WHAT IS REQUIRED: An exact, complete copy of the lines below is the expected answer.

++++ INPUT DATA

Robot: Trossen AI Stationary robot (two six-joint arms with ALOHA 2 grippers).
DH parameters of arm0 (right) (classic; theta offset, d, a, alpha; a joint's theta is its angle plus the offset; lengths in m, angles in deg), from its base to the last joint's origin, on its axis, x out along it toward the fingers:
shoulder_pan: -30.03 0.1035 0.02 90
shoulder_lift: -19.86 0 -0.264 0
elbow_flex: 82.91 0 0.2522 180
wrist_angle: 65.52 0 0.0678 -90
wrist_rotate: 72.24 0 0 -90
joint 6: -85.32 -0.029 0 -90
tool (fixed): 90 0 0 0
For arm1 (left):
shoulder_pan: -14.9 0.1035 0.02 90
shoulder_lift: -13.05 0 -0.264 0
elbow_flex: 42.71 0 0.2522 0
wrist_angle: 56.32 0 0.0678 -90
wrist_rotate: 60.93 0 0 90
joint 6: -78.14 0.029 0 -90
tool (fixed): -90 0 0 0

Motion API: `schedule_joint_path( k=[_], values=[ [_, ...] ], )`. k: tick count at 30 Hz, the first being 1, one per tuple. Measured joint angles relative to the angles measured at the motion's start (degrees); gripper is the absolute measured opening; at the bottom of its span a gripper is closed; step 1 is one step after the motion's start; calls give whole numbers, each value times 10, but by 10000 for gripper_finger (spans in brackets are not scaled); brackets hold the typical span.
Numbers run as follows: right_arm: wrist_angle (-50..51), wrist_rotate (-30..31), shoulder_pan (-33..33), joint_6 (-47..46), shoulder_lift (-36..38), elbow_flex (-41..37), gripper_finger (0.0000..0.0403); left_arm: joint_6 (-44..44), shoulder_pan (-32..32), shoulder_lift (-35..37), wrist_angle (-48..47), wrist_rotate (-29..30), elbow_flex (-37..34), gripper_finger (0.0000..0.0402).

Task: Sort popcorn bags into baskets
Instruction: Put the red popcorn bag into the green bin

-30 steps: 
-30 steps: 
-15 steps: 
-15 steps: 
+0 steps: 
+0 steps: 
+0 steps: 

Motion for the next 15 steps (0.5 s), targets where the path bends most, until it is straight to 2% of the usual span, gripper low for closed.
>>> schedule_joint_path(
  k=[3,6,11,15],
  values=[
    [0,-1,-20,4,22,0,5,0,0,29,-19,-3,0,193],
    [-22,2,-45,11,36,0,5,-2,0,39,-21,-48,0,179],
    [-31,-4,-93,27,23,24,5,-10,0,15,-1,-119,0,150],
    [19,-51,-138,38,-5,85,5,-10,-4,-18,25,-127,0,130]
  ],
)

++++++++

WRITTEN RESPONSE:
Robot: Trossen AI Stationary robot (two six-joint arms with ALOHA 2 grippers).
DH parameters of arm0 (right) (classic; theta offset, d, a, alpha; a joint's theta is its angle plus the offset; lengths in m, angles in deg), from its base to the last joint's origin, on its axis, x out along it toward the fingers:
shoulder_pan: -30.03 0.1035 0.02 90
shoulder_lift: -19.86 0 -0.264 0
elbow_flex: 82.91 0 0.2522 180
wrist_angle: 65.52 0 0.0678 -90
wrist_rotate: 72.24 0 0 -90
joint 6: -85.32 -0.029 0 -90
tool (fixed): 90 0 0 0
For arm1 (left):
shoulder_pan: -14.9 0.1035 0.02 90
shoulder_lift: -13.05 0 -0.264 0
elbow_flex: 42.71 0 0.2522 0
wrist_angle: 56.32 0 0.0678 -90
wrist_rotate: 60.93 0 0 90
joint 6: -78.14 0.029 0 -90
tool (fixed): -90 0 0 0

Motion API: `schedule_joint_path( k=[_], values=[ [_, ...] ], )`. k: tick count at 30 Hz, the first being 1, one per tuple. Measured joint angles relative to the angles measured at the motion's start (degrees); gripper is the absolute measured opening; at the bottom of its span a gripper is closed; step 1 is one step after the motion's start; calls give whole numbers, each value times 10, but by 10000 for gripper_finger (spans in brackets are not scaled); brackets hold the typical span.
Numbers run as follows: right_arm: wrist_angle (-50..51), wrist_rotate (-30..31), shoulder_pan (-33..33), joint_6 (-47..46), shoulder_lift (-36..38), elbow_flex (-41..37), gripper_finger (0.0000..0.0403); left_arm: joint_6 (-44..44), shoulder_pan (-32..32), shoulder_lift (-35..37), wrist_angle (-48..47), wrist_rotate (-29..30), elbow_flex (-37..34), gripper_finger (0.0000..0.0402).

Task: Sort popcorn bags into baskets
Instruction: Put the red popcorn bag into the green bin

-30 steps: 
-30 steps: 
-15 steps: 
-15 steps: 
+0 steps: 
+0 steps: 
+0 steps: 

Motion for the next 15 steps (0.5 s), targets where the path bends most, until it is straight to 2% of the usual span, gripper low for closed.
>>> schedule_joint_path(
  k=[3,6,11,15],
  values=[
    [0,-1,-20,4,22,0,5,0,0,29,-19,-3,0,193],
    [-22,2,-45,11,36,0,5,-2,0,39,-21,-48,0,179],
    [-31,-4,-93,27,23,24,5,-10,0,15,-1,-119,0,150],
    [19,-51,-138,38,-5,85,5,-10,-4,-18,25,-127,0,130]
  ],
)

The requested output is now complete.